Brandywine - Hydraulic: At the Brandywine/Greenbrier intersection, the trail continues in the cleared strip of land, sort of like where Greenbrier Rd would continue, if it didn't end at that intersection, with the creek still on your left. A few hundred yards down that strip, look for a rock-hop creek crossing on your left, which has a cable strung up between the trees to aid your balance. You want to cross the creek here, and then veer right (so that the creek is now on your right). The trail moves a little bit away from the creek at this point, with woods on both sides of you (and houses up your hill on the left).
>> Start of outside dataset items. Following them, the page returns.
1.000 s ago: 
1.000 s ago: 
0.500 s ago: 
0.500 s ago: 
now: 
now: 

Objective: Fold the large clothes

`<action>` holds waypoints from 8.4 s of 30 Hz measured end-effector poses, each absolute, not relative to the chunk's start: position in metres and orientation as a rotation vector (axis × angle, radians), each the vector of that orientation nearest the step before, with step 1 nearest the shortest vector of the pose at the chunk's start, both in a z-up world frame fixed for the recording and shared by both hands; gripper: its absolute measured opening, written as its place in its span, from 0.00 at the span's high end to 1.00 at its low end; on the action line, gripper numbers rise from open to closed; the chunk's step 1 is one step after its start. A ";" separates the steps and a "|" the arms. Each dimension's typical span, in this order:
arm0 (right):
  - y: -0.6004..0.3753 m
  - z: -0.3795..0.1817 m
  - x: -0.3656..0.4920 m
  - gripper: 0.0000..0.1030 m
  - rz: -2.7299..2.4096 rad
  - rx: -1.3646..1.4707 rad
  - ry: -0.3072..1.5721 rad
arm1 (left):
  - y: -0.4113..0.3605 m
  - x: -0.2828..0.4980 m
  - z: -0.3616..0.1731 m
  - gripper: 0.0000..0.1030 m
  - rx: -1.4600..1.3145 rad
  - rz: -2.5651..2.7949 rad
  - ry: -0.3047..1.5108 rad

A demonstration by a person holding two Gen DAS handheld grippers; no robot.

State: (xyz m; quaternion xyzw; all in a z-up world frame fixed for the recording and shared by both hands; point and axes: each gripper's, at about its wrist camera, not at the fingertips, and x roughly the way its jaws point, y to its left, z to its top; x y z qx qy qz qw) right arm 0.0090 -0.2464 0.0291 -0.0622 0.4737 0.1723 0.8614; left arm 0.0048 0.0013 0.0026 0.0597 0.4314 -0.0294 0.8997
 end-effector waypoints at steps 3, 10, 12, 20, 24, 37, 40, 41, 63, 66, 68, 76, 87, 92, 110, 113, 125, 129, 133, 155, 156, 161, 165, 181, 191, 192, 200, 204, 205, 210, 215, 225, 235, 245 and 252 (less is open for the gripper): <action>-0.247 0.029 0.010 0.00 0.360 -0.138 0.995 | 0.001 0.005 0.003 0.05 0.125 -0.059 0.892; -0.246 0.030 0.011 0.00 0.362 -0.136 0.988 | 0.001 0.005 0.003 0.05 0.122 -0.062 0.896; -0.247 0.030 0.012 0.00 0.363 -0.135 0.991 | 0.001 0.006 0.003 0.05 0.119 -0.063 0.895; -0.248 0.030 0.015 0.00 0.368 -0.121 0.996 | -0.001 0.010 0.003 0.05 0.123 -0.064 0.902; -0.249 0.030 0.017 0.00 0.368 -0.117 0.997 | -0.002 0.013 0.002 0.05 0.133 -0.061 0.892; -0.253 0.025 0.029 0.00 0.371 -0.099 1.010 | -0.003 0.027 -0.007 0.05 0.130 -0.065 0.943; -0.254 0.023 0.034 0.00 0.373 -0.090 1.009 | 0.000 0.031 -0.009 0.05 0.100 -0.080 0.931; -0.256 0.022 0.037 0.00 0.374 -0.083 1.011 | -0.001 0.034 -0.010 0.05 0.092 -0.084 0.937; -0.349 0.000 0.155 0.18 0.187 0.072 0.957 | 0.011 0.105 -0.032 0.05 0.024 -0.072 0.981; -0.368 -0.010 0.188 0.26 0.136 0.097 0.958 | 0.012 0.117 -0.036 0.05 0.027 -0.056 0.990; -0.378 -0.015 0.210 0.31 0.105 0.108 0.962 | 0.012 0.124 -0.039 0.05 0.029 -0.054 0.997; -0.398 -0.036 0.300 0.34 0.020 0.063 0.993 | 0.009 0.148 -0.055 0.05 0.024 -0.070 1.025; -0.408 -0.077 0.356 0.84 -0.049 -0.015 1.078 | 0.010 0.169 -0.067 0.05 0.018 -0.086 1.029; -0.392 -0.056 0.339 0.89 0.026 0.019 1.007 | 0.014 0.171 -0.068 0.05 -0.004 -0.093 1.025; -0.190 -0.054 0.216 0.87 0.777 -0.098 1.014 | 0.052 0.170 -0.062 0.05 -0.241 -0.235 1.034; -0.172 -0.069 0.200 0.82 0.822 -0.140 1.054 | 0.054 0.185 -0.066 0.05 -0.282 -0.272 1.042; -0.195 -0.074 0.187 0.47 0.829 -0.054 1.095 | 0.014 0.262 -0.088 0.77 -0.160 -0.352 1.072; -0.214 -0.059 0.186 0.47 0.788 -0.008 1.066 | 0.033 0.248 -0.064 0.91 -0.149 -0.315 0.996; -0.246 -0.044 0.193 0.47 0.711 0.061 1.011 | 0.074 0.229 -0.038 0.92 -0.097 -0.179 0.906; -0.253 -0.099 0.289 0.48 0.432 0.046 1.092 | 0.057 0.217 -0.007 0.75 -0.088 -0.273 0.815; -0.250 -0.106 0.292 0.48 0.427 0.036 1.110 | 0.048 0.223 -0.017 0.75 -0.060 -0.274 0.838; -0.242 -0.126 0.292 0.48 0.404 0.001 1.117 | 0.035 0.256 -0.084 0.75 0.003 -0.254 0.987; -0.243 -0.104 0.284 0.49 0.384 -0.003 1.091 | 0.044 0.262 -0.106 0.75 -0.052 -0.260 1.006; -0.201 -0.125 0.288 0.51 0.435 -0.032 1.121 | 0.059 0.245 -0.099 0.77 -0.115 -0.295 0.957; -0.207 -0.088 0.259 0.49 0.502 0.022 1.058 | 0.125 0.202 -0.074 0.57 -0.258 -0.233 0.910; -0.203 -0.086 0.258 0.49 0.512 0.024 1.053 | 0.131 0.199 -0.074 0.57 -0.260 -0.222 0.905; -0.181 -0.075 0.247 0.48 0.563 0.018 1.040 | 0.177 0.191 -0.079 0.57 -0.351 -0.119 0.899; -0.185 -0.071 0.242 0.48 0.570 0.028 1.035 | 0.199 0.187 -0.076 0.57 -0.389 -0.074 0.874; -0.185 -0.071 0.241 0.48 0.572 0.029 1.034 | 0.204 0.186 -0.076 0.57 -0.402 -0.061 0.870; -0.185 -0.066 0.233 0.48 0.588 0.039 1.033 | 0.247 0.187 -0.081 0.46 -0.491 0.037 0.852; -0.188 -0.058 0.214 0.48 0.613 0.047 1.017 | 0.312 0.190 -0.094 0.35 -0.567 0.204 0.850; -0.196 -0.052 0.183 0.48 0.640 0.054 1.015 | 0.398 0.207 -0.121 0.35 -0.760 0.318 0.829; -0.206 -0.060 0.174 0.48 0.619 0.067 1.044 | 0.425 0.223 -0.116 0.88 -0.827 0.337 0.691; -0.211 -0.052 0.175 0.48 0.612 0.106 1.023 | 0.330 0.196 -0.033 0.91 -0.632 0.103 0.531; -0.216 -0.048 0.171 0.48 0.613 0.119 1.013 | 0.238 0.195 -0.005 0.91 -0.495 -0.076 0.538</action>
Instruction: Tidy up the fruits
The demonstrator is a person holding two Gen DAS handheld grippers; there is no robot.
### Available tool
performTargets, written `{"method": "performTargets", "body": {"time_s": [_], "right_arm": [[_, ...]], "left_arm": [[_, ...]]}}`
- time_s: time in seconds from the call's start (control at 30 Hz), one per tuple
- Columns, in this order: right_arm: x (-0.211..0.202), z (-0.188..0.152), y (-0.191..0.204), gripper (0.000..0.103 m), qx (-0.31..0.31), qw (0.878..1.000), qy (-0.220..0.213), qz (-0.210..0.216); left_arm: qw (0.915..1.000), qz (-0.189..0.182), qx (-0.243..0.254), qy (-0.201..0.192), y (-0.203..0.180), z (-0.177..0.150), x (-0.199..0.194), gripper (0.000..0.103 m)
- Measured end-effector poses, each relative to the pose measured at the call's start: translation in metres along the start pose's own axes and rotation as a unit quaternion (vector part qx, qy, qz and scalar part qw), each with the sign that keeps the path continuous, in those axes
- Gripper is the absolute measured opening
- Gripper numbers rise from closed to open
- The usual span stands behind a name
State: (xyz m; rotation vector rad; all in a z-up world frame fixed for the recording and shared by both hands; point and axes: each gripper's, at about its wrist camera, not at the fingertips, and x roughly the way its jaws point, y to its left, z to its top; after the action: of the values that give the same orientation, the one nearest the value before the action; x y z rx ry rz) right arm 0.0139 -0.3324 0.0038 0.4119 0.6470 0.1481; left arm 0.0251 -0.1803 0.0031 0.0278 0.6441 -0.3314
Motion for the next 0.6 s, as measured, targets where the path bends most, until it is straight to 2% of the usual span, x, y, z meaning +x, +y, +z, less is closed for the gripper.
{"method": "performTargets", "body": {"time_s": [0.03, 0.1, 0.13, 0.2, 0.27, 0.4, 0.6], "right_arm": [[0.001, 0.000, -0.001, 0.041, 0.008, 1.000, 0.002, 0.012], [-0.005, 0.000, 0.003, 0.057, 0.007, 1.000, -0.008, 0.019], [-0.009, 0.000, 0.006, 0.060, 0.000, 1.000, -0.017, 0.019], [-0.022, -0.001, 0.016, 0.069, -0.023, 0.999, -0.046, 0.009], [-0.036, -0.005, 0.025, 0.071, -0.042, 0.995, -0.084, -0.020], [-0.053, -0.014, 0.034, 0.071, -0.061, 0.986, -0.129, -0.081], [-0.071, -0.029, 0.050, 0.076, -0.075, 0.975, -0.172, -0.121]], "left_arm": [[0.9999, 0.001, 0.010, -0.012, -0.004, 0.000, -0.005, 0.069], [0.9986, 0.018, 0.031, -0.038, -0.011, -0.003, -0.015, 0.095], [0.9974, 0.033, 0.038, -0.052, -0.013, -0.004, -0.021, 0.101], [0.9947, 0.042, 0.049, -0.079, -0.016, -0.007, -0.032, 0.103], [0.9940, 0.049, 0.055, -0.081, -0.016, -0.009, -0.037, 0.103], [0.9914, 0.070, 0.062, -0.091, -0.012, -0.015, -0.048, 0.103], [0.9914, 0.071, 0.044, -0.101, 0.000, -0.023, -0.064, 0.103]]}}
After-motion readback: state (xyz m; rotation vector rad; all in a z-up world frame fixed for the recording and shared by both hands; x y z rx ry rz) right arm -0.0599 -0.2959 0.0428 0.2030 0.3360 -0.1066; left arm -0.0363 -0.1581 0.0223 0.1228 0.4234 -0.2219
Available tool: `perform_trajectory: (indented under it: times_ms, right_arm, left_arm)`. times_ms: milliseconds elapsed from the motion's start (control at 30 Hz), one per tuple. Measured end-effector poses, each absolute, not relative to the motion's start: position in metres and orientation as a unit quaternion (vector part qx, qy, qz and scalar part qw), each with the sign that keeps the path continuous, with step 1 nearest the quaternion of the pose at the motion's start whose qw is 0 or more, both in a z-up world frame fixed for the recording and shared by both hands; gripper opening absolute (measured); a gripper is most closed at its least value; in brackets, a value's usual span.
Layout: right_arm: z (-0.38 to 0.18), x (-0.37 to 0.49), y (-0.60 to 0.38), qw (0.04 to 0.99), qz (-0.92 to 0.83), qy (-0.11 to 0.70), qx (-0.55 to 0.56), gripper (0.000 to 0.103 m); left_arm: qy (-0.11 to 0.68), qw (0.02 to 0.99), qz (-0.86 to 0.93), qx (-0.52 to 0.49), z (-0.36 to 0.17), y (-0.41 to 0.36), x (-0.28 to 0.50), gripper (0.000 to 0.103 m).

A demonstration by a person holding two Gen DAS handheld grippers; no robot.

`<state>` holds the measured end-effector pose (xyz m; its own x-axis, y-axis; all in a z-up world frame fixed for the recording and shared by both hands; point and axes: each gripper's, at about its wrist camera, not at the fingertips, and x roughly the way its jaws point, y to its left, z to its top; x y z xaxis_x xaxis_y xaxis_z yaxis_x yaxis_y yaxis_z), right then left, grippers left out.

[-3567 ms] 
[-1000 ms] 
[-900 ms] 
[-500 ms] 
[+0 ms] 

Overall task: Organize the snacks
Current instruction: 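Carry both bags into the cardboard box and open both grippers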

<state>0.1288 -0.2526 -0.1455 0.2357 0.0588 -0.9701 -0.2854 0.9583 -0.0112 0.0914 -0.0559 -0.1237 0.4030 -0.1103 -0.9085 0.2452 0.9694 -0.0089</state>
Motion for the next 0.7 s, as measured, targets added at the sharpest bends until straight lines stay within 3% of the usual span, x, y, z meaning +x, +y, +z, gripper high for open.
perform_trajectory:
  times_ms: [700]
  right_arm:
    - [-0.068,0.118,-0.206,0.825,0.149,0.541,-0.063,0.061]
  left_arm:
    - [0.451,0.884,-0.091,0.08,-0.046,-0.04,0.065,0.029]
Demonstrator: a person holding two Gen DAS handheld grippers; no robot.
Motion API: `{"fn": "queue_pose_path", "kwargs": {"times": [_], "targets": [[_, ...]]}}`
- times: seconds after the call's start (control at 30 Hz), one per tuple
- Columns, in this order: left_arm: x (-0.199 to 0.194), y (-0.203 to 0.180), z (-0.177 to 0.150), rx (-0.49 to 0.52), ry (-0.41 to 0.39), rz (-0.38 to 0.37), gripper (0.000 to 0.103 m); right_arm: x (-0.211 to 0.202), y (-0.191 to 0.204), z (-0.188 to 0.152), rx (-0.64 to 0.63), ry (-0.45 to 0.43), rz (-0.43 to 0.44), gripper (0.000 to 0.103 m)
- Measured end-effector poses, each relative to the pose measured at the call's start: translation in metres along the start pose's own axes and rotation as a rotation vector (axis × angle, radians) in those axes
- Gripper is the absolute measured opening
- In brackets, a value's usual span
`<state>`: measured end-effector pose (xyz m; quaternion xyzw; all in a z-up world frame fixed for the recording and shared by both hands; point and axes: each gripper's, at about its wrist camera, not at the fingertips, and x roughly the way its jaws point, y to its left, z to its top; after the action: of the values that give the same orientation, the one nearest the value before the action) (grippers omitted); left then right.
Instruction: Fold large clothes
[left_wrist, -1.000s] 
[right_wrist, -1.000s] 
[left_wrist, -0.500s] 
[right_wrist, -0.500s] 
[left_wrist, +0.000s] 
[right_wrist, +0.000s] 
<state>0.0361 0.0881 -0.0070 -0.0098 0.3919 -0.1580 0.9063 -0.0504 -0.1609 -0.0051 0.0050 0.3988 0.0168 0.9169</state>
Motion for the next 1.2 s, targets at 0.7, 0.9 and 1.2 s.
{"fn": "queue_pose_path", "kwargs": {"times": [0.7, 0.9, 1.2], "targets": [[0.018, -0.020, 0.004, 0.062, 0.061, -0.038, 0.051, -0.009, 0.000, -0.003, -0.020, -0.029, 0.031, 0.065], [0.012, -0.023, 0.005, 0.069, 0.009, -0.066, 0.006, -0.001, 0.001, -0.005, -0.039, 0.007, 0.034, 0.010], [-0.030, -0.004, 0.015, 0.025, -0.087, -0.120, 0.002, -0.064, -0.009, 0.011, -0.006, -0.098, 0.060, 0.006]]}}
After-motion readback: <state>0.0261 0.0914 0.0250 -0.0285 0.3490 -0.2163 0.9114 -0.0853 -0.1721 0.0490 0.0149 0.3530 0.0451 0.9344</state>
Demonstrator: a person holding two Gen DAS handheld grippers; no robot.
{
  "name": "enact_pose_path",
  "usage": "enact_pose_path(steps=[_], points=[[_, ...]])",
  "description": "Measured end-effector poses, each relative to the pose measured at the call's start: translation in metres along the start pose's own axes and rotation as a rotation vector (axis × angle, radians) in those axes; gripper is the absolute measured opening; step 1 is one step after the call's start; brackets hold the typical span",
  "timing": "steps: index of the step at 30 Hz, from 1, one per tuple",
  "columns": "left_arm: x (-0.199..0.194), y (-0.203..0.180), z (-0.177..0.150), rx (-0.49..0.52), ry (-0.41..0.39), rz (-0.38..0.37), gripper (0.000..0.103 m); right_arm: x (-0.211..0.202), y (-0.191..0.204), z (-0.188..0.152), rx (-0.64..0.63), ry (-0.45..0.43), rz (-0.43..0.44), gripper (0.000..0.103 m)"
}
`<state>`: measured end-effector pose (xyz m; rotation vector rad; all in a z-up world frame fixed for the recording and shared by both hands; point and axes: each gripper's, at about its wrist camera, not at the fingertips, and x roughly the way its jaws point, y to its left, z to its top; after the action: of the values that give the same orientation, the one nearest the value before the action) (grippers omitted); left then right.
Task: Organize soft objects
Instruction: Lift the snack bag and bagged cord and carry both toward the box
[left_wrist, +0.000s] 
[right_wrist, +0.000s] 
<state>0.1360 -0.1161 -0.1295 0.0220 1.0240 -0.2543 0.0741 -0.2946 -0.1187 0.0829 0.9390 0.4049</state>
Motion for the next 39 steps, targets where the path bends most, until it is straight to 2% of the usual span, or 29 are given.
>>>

There are no real trail intersections here, although some re-routing as the creek restoration project was in progress has provided some options at one point. As long as you're continuing on with the creek on your right, houses up the hill on your left (and aren't getting in people's yards), you're still on the right track. Just before the trail gets to Hydraulic, you can either go left, and up a quick hill to get to the road, or stay right, pass over a short rocky section, and then walk through a tunnel underneath Hydraulic Rd.

Hydraulic - Morton: After crossing under Hydraulic Rd, continue on the singletrack (creek on your right), coming to a set of stairs which take you up to near the intersection of Hydraulic Rd and 250. At the top of the stairs, go right, following the concrete sidewalk, until just after crossing the bridge, where the trail turns left and heads down to the creek where it passes under 250. Underneath 250, you'll be walking on some cement blocks which are starting to deteriorate, so watch your footing. After coming out of the tunnel, the primary (green) trail basically follows the creek (now on your left), eventually coming to the RTF tool shed (which will be on your right) near the Meadowcreek gardens. An alternate (brown) trail will branch off to your right, but reconnects with the main trail before the RTF shed. The trail is close to the creek after the shed, and parallels a gravel driveway. The two come together at Morton Dr.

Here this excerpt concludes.